ABOUT THIS TASK: The stretch from the line with "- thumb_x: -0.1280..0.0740" through the line with "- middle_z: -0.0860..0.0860" in the records below: write it out exactly, and nothing else.

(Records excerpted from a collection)
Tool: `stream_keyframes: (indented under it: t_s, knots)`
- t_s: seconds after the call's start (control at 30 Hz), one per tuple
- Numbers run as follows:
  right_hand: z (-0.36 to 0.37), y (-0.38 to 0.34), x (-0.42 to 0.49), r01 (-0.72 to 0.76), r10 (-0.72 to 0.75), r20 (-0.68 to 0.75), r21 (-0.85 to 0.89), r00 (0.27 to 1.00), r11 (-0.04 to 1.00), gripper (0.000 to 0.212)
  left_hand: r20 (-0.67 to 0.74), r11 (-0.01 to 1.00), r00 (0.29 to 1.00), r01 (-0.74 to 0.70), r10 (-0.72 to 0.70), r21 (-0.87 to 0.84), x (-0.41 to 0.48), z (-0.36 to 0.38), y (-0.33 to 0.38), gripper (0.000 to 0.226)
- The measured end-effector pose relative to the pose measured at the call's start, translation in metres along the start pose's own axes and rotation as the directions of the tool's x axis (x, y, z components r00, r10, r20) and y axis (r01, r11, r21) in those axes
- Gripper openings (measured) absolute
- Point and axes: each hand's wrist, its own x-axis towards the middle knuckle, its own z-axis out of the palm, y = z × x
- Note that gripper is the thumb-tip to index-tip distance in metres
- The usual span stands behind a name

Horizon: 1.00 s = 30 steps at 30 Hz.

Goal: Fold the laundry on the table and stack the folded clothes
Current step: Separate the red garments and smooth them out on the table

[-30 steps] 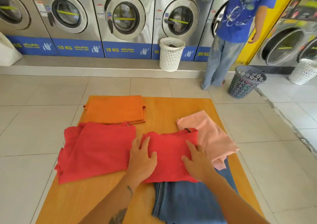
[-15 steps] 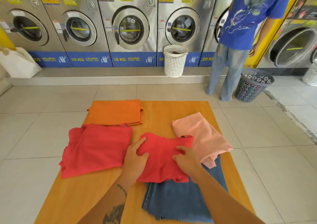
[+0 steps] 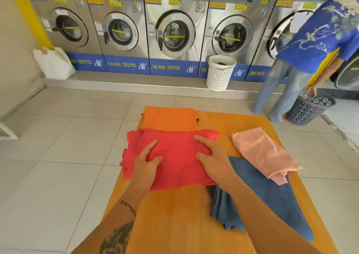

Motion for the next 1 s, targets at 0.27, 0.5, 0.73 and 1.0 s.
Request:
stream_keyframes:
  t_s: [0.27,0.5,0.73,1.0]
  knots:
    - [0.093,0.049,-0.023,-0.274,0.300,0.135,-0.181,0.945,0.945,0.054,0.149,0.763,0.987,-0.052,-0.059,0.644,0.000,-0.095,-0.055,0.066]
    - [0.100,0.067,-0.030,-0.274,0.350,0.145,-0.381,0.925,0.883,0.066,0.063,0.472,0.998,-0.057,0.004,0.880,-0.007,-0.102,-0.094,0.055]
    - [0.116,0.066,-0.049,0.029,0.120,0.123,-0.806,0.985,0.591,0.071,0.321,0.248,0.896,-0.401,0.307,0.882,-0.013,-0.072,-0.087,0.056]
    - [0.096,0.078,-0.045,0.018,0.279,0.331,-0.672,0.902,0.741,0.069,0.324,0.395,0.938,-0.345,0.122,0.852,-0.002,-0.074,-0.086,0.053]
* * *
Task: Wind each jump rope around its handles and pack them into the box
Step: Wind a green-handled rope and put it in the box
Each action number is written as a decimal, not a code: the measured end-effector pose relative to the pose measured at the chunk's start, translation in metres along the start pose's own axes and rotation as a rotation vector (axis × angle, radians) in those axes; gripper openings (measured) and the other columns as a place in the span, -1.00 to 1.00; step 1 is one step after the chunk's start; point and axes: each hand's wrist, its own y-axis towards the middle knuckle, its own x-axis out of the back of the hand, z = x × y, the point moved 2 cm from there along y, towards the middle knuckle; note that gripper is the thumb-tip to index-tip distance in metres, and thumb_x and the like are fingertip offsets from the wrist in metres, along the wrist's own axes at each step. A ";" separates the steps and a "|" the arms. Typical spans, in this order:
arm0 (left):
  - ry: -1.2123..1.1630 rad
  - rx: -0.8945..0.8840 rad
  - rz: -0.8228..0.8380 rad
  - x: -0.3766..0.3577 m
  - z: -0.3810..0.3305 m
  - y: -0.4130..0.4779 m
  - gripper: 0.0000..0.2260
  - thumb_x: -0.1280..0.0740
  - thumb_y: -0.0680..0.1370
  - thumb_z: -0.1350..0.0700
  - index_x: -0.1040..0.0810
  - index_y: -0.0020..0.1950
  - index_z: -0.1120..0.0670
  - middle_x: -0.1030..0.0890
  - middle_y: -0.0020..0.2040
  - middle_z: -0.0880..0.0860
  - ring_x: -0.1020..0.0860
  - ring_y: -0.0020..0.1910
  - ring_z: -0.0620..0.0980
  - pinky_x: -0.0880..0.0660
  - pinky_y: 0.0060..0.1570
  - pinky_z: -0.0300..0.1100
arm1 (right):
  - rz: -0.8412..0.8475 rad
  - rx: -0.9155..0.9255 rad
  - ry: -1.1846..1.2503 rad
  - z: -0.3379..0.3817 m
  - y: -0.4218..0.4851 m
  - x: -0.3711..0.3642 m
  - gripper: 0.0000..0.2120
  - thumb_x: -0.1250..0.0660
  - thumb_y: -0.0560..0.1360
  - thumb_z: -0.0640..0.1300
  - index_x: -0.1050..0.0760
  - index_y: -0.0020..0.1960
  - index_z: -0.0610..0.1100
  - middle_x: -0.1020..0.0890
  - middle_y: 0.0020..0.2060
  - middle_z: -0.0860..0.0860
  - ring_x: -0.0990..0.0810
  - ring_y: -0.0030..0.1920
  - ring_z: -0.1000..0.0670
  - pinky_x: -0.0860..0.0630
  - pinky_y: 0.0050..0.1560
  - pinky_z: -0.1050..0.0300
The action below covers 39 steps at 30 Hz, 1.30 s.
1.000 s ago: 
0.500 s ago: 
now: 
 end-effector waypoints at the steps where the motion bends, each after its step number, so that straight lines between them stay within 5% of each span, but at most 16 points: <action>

TASK OUTPUT:
  - thumb_x: -0.1280..0.0740
  - thumb_y: -0.0680..0.1370
  - thumb_z: -0.1350..0.0700
  - index_x: -0.1040..0.0810
  - index_y: -0.0020..0.1950
  - index_z: -0.1120..0.0670
  - middle_x: -0.1030..0.0890
  - middle_y: -0.0020..0.2040
  - middle_z: -0.0880..0.0860
  - ring_x: -0.1020..0.0860
  - ring_y: -0.0020..0.1910
  - ring_z: -0.0620..0.0980
  - pinky_x: -0.0880..0.0660
  - pinky_y: 0.0060..0.1570
  - pinky_z: -0.0300..0.1100
arm1 (right):
  - rz: -0.8412..0.8475 rad
  - rx: -0.9155..0.9255 rad
  - ry: -1.1846..1.2503 rad
  - z: -0.3379..0.3817 m
  - y: -0.4218..0.4851 m
  - x: -0.3711..0.3642 m
  - gripper: 0.0000..0.2120
  - thumb_x: -0.1250..0.0660
  - thumb_y: -0.0560..0.1360
  - thumb_z: -0.0640..0.1300
  - index_x: -0.1050..0.0760
  - index_y: -0.0020..0.1960
  - index_z: -0.0610..0.1100
  - middle_x: -0.1020..0.0890
  - middle_y: 0.0020..0.2060
  - middle_z: -0.0860..0.0860

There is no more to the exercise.